## ASSIGNMENT
Note each line in the data holding the string "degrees" and report it.
+++ DATA PROVIDED
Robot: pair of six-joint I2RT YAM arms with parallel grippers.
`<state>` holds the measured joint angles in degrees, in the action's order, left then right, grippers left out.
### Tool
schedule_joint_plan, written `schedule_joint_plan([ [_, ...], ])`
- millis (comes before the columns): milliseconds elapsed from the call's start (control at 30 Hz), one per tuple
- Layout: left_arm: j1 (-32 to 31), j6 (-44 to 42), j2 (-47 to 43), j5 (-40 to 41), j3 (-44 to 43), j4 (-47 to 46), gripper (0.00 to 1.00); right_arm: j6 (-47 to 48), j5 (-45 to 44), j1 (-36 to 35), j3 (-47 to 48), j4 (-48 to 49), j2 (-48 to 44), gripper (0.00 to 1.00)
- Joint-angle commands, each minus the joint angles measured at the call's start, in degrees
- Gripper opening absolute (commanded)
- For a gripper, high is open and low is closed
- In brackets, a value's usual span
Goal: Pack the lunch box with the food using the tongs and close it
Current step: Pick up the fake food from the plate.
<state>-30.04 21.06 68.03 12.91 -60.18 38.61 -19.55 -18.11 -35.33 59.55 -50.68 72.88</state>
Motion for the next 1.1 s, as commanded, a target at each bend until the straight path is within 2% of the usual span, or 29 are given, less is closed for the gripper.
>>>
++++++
## TASK ANSWER
`<state>` holds the measured joint angles in degrees, in the action's order, left then right, grippers left out.
- Joint-angle commands, each minus the joint angles measured at the call's start, in degrees

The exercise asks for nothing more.